A father who allegedly let his 12-year-old daughter marry a man 14 years her senior believes he has done nothing wrong, a court has heard.
The father, who was arrested on Wednesday, is the third person to be charged in relation to the widely-condemned wedlock.
The 2013 marriage was allegedly between a 12-year-old girl and a 26-year-old man in the NSW Hunter region.
Police say the 26-year-old man became involved in an ongoing sexual relationship with the girl and this week charged him with 25 counts of sexual intercourse with a child between 10 and 14 years of age.
A bail application for the man was on Wednesday adjourned at Sydney’s Burwood Local Court until February 24.
The girl’s 61-year-old father was charged on Wednesday with procuring a child for unlawful sexual activity and being an accessory before the fact to sexual intercourse with a person between 10 and 14 years of age.
The Raymond Terrace Local Court, where the father unsuccessfully applied for bail, heard the man was of the belief he had done nothing wrong.
His solicitor told the court the man believed his daughter was a very mature and strong-willed woman.
He thought her partner was about 18 to 19-years-old, the court heard.

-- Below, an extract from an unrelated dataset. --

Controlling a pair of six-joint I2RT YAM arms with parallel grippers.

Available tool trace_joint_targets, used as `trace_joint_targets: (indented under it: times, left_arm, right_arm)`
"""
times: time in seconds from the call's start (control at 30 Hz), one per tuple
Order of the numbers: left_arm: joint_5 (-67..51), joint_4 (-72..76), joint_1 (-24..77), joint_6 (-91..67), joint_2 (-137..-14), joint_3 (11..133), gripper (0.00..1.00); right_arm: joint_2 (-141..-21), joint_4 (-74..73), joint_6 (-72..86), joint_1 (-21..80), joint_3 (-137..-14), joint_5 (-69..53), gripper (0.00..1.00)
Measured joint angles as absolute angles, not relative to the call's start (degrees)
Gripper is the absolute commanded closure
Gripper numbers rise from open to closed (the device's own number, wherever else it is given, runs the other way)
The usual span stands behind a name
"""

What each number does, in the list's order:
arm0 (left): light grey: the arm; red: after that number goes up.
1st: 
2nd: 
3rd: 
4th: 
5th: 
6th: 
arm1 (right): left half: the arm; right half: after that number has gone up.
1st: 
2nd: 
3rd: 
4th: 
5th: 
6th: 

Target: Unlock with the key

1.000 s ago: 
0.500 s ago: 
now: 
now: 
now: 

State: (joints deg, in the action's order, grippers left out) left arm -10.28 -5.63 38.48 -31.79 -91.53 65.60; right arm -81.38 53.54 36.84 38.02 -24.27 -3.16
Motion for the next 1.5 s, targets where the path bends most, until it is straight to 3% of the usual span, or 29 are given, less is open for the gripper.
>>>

“He said ‘they’re in love and it’s a strong love’ and at this point he’s trying to be supportive of his children,” the solicitor said.
The man is due to face Newcastle Local Court on April 9.
Meanwhile, the Islamic cleric who allegedly conducted the marriage has been stood down from his local mosque and had his visa sponsorship revoked.
Pakistani national Riaz Tasawar, 35, has been charged with solemnisation of a marriage by an unauthorised person.
The Islamic Centre of Newcastle, the mosque where Tasawar was the resident imam, on Wednesday said it had severed ties with the man.
“His employment has been dismissed, he is under strict bail conditions, he’s not allowed to come to the mosque and he is going to appear in court,” the centre’s president Yunus Kara told AAP.
“So, the centre has got nothing to do with him,” he said, adding that the mosque’s management had decided to withdraw its sponsorship visa for the Pakistani cleric.
Mr Kara said the mosque and the Islamic community were shocked by the news of the marriage, which he says was done “very secretively” and without the knowledge of the centre’s management.
He stressed the issue had been widely condemned by Australia’s Muslim community as an “un-Islamic” act.
Mr Kara said he was concerned about the girl at the centre of the alleged marriage.
“What we worry about is the poor girl, a 12-year-old child, has gotten into such an unbearable situation,” Mr Kara said.